Unlike many Orthodox shuls and institutions, the stately Congregation Kehilath Jeshurun in Manhattan’s Upper East Side has maintained meeting minutes since the turn of the century. Photo: Howard Roy Katz

But these shuls are the exceptions. When historian Dr. Jenna Joselit published her important study of Orthodox Jews during the interwar years, she found that “Orthodox synagogues tended to be notoriously poor record-keepers and failed, for the most part, to maintain a watchful eye over the documents of their past.” Joselit must have been heartened to find that the stately Congregation Kehilath Jeshurun of the Upper East Side maintained meeting minutes since the turn of the century.  Moreover, the synagogue’s longtime leader, Rabbi Joseph H. Lookstein, kept his own papers in good condition. The synagogue has made its historical resources available to scholars since the 1980s. In 1997, in commemoration of its 125th anniversary, it formally organized its records into a manageable archive.4

Yet, there was little available for study at the synagogue’s counterpart, The Jewish Center, located on the Upper West Side. To be sure, information on the earliest years of The Jewish Center and its founding rabbi were used in a biography on Mordecai Kaplan. However, the vast majority of the holdings and correspondence that were maintained by Kaplan’s successor Rabbi Leo Jung, who served the synagogue for over six decades, were reportedly “destroyed in a flood in the basement of the Jewish Center.”5

More often than not, biographers of leading Orthodox rabbis have relied on papers made available to them by the subjects’ families. The same holds true for Orthodox schools. Rare is the institution that keeps track of its documents, and even rarer is the one that deposits its records in an archive once it is through. Researchers of twentieth-century Orthodoxy with an interest in yeshivot such as Mesivta Rabbi Chaim Berlin or Yeshiva Torah Vodaath in Brooklyn have just a few pieces of secondary literature to consult.6

Leaders of the Orthodox Union, founded in 1898, never recorded their activities. In his institutional biography of the OU, Saul Bernstein diplomatically stated that “throughout its existence, the Orthodox Union has been too busy with its many activities to concern itself with archives or a systematized retention of records.”
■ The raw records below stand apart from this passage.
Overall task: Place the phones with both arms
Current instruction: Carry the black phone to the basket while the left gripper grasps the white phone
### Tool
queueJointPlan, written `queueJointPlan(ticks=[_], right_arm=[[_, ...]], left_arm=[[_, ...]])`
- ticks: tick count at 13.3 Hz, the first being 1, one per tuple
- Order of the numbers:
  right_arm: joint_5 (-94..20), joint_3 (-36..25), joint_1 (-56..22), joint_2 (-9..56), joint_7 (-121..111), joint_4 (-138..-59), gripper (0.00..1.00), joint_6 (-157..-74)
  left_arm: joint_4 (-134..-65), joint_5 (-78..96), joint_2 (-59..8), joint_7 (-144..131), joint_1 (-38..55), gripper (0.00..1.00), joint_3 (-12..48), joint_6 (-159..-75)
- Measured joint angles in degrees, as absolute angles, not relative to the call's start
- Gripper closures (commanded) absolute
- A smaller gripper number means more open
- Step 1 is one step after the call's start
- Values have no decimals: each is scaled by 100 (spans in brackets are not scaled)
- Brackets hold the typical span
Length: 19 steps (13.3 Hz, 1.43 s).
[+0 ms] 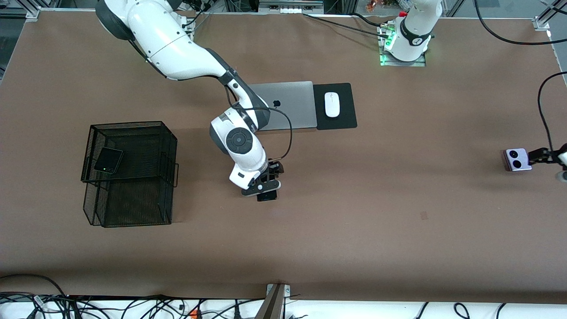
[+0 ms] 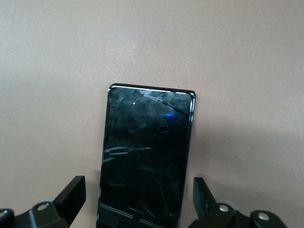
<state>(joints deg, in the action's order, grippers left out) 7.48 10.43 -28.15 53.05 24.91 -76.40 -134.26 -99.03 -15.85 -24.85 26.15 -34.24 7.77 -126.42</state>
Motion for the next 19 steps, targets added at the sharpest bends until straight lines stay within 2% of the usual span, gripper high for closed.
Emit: queueJointPlan(ticks=[6, 12, 14, 15, 16, 17, 18, 19], right_arm=[[805, 1041, -2865, 5326, 2491, -7642, 0, -13426], [964, 1005, -2880, 5429, 2491, -7643, 0, -13431], [973, 1005, -2884, 5432, 2491, -7643, 5, -13438], [976, 1004, -2885, 5434, 2491, -7643, 17, -13457], [984, 1003, -2886, 5436, 2491, -7643, 44, -13482], [1024, 1003, -2889, 5437, 2486, -7643, 76, -13499], [1117, 1001, -2891, 5434, 2486, -7641, 91, -13506], [1140, 1001, -2895, 5414, 2491, -7641, 100, -13478]], left_arm=[[-10392, -1576, -3104, 2623, -4243, 0, 842, -14050], [-10802, -1237, -3137, 2616, -4367, 0, 857, -14365], [-10931, -1207, -3195, 2614, -4394, 0, 857, -14551], [-10958, -1207, -3241, 2614, -4421, 0, 857, -14607], [-10961, -1207, -3291, 2614, -4448, 0, 858, -14650], [-10965, -1204, -3333, 2612, -4477, 0, 860, -14723], [-10977, -1200, -3378, 2612, -4511, 0, 860, -14832], [-10983, -1197, -3433, 2612, -4545, 0, 860, -14918]])
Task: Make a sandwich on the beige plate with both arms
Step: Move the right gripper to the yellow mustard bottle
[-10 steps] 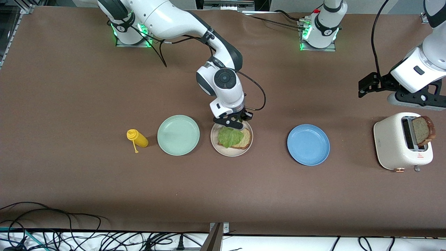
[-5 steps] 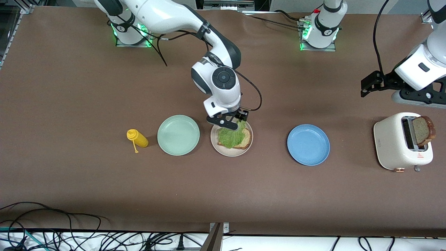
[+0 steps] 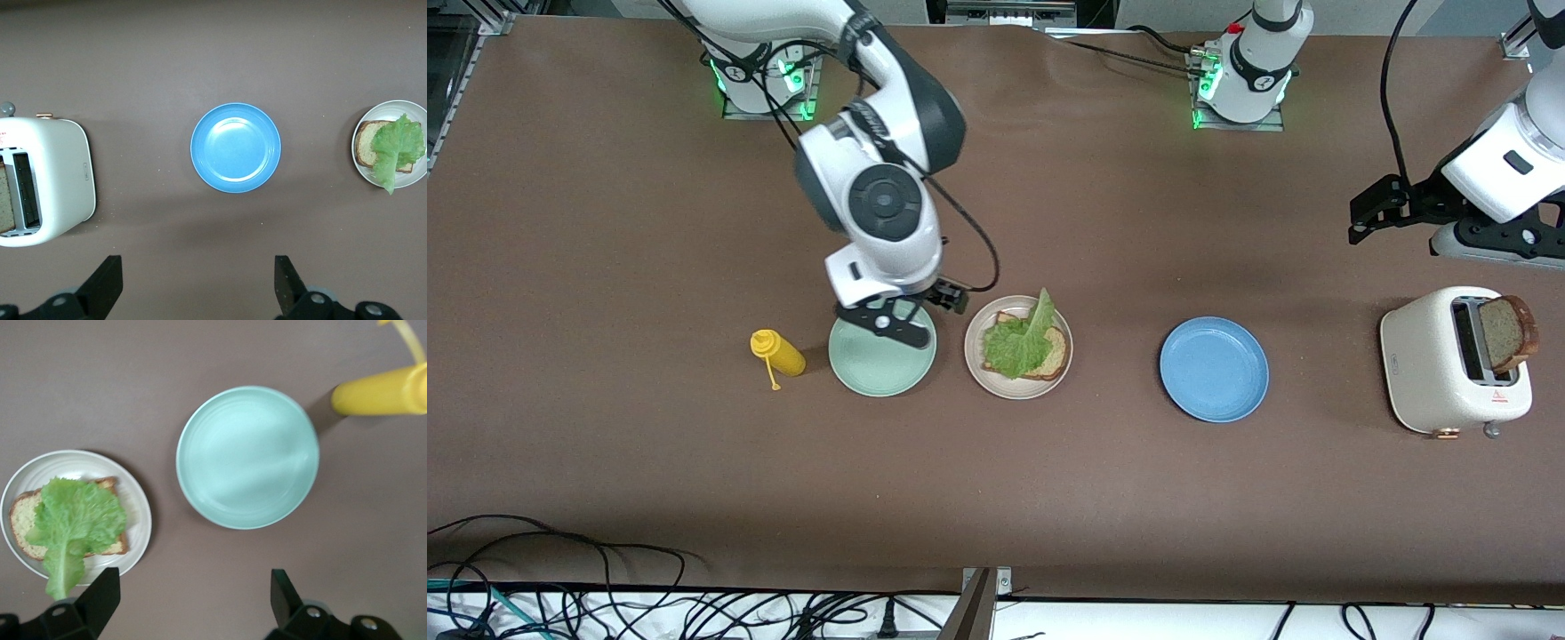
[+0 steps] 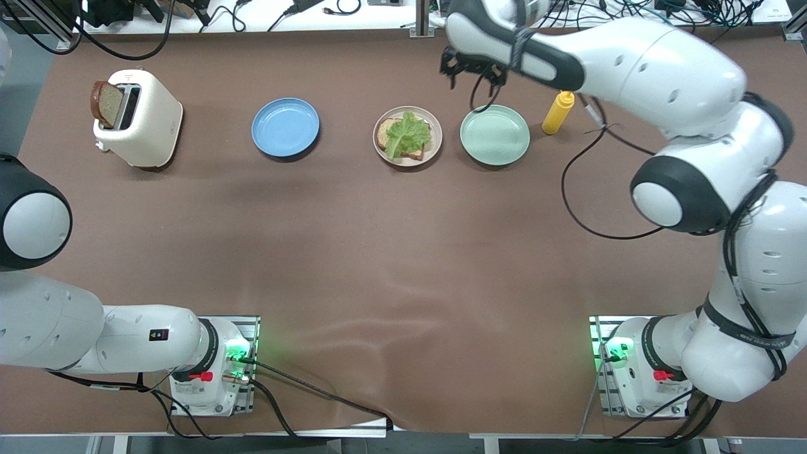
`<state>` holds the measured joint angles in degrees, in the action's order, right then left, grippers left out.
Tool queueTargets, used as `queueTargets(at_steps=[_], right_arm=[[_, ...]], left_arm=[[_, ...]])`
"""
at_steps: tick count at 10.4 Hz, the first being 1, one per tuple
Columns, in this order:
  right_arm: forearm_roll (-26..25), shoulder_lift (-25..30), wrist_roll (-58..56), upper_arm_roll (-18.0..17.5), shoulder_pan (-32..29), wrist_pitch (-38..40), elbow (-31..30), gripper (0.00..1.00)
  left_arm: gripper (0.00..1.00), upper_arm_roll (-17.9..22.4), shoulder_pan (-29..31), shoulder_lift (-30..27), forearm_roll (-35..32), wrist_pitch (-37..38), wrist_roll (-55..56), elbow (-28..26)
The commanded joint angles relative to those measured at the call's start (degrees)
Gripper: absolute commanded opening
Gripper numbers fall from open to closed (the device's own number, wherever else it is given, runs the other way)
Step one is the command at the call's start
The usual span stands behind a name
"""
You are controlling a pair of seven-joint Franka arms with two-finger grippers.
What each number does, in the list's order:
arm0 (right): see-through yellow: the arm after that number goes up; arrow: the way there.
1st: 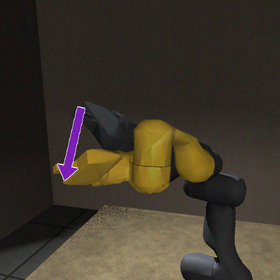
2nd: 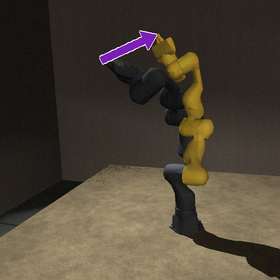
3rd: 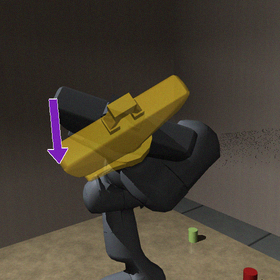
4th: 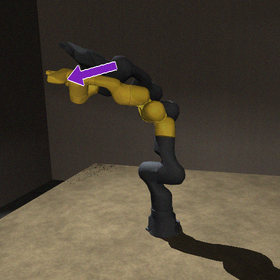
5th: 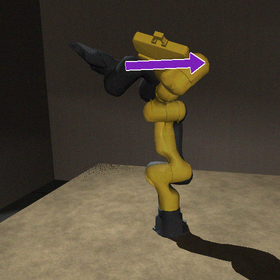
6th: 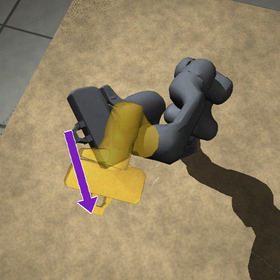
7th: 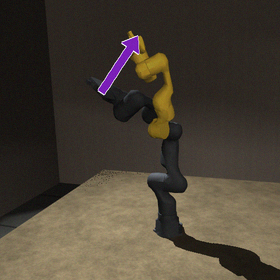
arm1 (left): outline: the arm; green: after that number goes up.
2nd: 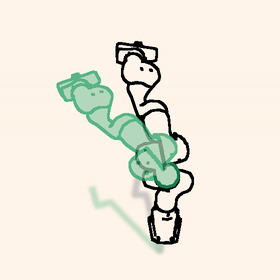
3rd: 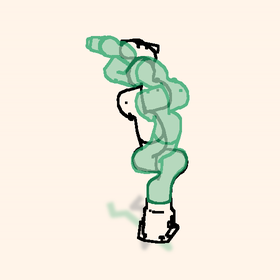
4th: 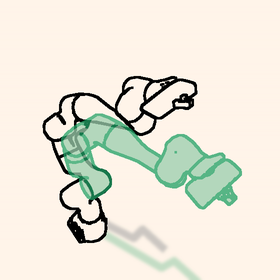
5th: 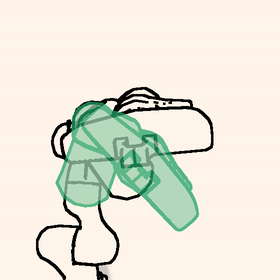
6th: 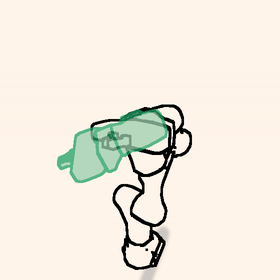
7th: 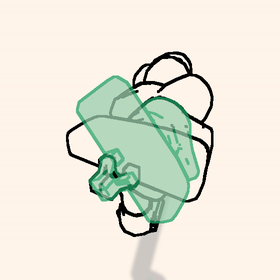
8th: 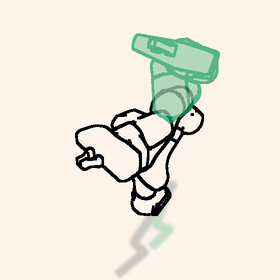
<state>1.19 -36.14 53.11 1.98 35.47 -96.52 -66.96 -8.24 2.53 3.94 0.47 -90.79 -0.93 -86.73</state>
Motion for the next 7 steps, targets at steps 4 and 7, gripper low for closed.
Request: queueTargets(at_steps=[4,7], right_arm=[[-0.05,12.83,-13.88,2.76,-4.51,-0.95,-17.21,1.00],[-0.14,23.89,-31.16,2.59,-11.46,-7.16,-31.42,1.00]], left_arm=[[1.00,-0.46,-0.24,-0.60,1.55,2.01,0.49,1.12],[1.00,-0.20,-0.15,-0.86,1.55,2.99,0.32,1.13]])
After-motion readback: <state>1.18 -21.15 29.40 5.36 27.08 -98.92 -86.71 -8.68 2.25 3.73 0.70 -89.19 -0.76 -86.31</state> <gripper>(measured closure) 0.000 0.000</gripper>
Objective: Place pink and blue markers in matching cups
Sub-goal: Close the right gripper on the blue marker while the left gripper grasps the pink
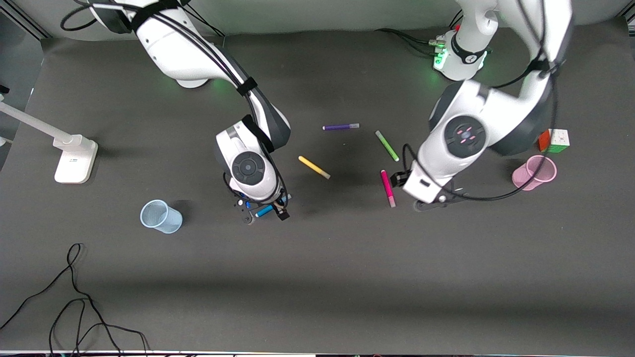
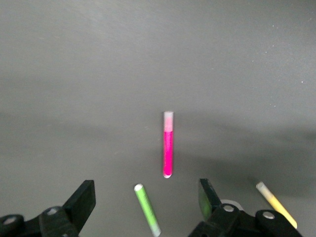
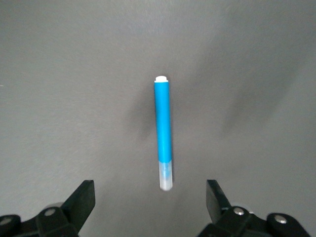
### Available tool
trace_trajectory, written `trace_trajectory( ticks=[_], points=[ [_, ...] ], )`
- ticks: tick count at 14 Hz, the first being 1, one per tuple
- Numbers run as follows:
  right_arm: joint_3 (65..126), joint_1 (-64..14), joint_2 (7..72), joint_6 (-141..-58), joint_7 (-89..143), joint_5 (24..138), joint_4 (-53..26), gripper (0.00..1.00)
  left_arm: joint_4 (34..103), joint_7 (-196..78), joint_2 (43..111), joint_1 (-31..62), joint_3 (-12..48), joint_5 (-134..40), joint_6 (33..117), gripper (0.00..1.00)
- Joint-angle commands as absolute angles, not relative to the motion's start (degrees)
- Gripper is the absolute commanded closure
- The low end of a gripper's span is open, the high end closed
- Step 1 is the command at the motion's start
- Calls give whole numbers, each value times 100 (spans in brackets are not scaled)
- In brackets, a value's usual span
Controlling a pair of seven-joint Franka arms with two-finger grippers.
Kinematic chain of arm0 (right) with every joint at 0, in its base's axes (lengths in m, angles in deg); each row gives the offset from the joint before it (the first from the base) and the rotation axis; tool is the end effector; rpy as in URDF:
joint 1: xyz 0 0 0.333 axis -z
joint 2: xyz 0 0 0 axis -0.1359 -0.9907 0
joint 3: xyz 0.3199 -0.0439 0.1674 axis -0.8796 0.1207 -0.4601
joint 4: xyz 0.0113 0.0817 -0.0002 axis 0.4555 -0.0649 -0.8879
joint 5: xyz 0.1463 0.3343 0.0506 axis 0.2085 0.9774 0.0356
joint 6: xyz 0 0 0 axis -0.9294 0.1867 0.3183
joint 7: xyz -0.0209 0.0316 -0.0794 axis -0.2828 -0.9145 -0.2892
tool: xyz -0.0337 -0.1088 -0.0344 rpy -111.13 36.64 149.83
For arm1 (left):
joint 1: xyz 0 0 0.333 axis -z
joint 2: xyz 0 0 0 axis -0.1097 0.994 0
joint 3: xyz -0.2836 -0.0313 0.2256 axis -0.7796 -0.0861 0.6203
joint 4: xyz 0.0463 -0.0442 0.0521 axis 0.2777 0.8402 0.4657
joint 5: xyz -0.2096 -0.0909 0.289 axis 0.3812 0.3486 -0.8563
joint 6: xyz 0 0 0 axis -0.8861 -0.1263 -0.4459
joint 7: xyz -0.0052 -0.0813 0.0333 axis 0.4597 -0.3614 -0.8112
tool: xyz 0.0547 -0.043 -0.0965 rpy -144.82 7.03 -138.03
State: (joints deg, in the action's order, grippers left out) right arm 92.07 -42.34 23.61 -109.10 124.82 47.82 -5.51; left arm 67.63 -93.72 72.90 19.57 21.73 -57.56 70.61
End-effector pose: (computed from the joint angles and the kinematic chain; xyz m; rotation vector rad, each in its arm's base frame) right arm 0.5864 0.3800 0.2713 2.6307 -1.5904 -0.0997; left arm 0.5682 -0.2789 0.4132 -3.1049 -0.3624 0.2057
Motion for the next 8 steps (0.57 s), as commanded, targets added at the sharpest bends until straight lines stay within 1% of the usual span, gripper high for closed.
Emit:
trace_trajectory(
  ticks=[1, 2, 5, 6, 8],
  points=[
    [9285, -4376, 2254, -11200, 12772, 4771, -689, 0, 7037, -9529, 7485, 2211, 2218, -5815, 7599, 5],
    [9285, -4411, 2166, -11331, 12851, 4771, -707, 0, 7203, -9521, 7565, 2316, 2218, -5858, 7906, 3],
    [9312, -4552, 2025, -11666, 12975, 4779, -821, 0, 7853, -9145, 7618, 2353, 2218, -5876, 8777, 1],
    [9312, -4552, 1989, -11684, 12966, 4779, -821, 0, 8029, -8856, 7618, 2344, 2218, -5876, 8979, 1],
    [9312, -4552, 1971, -11728, 12975, 4779, -839, 0, 8189, -8529, 7644, 2335, 2227, -5903, 9104, 1]
  ],
)
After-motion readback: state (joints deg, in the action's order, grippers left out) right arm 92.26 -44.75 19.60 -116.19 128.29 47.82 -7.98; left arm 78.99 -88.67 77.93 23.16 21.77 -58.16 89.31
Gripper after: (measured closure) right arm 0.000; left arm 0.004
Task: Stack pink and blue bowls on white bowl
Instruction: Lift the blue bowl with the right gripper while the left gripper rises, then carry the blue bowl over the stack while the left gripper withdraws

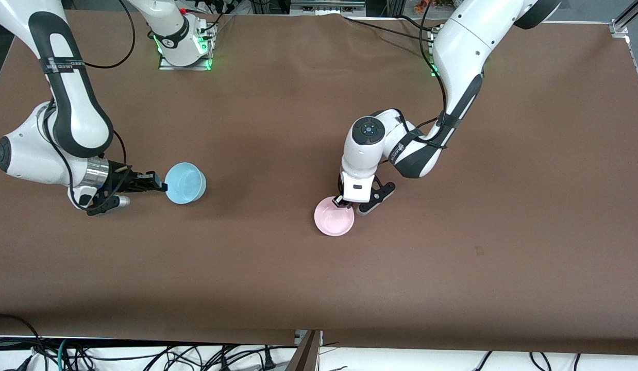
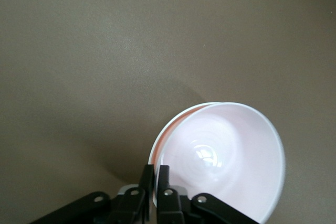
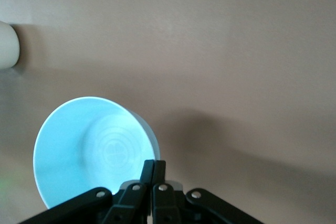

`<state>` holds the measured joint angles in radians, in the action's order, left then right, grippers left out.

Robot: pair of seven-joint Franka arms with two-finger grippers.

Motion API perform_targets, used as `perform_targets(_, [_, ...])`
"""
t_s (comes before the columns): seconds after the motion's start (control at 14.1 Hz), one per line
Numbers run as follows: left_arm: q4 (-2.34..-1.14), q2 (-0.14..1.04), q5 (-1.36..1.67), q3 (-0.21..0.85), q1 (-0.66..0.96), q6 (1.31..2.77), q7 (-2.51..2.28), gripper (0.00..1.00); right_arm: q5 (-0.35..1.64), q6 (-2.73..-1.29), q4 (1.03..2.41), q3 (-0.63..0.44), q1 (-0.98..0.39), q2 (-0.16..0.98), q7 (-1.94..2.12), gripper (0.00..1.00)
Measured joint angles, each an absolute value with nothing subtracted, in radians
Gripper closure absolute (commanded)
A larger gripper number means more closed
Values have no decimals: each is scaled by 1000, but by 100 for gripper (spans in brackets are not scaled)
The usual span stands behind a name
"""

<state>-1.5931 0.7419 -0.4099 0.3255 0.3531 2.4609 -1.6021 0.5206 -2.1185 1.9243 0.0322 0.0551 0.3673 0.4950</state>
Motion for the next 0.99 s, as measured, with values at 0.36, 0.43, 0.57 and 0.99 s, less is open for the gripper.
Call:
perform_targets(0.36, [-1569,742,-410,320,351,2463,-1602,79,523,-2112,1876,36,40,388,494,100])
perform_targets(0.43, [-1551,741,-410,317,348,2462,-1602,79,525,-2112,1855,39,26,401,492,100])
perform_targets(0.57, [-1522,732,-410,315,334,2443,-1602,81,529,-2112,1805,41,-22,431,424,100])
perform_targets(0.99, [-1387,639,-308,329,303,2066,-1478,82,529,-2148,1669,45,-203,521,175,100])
Telegram from the OU to President Richard Nixon during the Yom Kippur War, in October 1973, urging the president to “assure that Israel may defend itself.” Courtesy of Yeshiva University Archives, Jacobs Papers, 15/2

Similarly, when Rabbi Louis Bernstein published his history of the Rabbinical Council of America, established in 1935, he noted that “there is no written material remaining from the first three years of the organization’s existence. Even afterwards, minutes were maintained haphazardly, some scrawled in pencil. A filing system was introduced only in 1950.”7

An interesting exception is Torah Umesorah, the National Society for Hebrew Day Schools. “Almost from its inception, Torah Umesorah’s staff members sensed their impending historic significance by preserving minutes, correspondences, reports, memoranda, news releases and clippings, and published materials,” wrote researcher Doniel Zvi Kramer. “All of these items were made available to me without any selective screening, and I freely utilized my unimpeded access to all files and archival collections.” However, one suspects that he did not have free access to all papers. Kramer’s analysis lacks heft and depth and omits vital discussions—perhaps the greatest value of a critical study of Torah Umesorah—of how right-wing Orthodox leaders such as Rabbi Aharon Kotler interacted with Modern Orthodox lay leaders. My suspicions were confirmed recently when I personally reviewed some of the remaining Torah Umesorah papers and found important letters written by Rabbi Kotler that were not referred to in Kramer’s dissertation.8

One particularly curious case is the Agudath Harabbonim, an important organization during the first decades of the past century, which for a long time historians believed never kept many records. However, in 2010 a 490-page ledger of the organization’s meeting minutes was sold at an auction to an anonymous bidder. If and when those logs reach the hands of researchers we will know more about the Agudath Harabbonim’s historical sensibilities.9

When the late Dr. Benny Kraut completed his institutional biography of Yavneh, an educational and social organization that served Orthodox collegians from 1960 to 1981, he described how he came across the majority of his primary materials. He and a colleague rescued “nineteen boxes of Yavneh documentary archival material . . . from the second floor of the Manhattan Mizrachi building, which we had been told was destined to be sold. That entire floor, unheated and without electricity, was a dumping ground for innumerable filing cabinets and boxes of material of several defunct organizations.”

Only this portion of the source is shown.